== Problem details ==
Only the lines with "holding" in them need to be copied from the listing.

== Record set ==

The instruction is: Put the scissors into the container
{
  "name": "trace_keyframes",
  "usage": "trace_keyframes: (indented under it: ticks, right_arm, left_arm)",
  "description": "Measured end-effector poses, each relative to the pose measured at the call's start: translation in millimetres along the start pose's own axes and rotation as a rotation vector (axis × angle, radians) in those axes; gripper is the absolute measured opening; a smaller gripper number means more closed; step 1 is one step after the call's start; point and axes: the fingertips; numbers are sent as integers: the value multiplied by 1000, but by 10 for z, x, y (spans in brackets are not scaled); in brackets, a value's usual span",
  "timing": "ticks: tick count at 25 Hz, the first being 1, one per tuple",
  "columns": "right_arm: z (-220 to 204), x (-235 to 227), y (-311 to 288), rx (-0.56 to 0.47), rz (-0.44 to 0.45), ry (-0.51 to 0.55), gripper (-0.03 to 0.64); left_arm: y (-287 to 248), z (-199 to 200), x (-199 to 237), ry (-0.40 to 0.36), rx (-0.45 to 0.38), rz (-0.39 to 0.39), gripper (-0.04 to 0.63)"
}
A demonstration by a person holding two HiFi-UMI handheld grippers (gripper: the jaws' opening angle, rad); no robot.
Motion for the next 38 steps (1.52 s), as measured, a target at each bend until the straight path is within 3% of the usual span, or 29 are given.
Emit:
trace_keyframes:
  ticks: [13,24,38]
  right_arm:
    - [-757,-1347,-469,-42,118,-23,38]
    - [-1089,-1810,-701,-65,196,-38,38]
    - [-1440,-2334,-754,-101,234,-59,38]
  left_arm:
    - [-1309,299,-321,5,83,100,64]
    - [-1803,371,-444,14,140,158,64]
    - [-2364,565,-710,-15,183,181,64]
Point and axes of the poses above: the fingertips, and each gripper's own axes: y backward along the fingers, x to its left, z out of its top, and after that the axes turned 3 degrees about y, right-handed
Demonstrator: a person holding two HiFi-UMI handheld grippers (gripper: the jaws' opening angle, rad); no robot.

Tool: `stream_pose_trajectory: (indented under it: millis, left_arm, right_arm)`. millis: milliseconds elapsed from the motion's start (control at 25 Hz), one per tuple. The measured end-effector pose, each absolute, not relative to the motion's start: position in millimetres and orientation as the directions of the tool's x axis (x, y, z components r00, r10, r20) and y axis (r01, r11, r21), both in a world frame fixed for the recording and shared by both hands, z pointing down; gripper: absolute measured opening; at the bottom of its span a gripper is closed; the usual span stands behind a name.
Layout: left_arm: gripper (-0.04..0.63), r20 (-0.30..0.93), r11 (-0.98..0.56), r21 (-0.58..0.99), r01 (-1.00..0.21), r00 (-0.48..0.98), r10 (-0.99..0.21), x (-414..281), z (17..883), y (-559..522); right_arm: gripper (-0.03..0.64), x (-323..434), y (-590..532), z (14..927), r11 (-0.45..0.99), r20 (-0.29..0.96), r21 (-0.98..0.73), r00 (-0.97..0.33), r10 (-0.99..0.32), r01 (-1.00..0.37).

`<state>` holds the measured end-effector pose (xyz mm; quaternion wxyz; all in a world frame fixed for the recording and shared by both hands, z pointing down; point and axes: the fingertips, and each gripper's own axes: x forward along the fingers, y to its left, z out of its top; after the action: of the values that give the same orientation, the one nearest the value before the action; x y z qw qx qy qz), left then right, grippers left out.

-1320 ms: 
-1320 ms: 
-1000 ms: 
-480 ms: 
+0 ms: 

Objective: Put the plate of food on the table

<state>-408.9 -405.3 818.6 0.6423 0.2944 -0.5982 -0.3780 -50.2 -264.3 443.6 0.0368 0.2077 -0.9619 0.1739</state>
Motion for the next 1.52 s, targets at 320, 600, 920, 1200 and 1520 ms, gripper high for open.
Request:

== Completed exercise ==
A demonstration by a person holding two HiFi-UMI handheld grippers (gripper: the jaws' opening angle, rad); no robot.
Demonstrator: a person holding two HiFi-UMI handheld grippers (gripper: the jaws' opening angle, rad); no robot.

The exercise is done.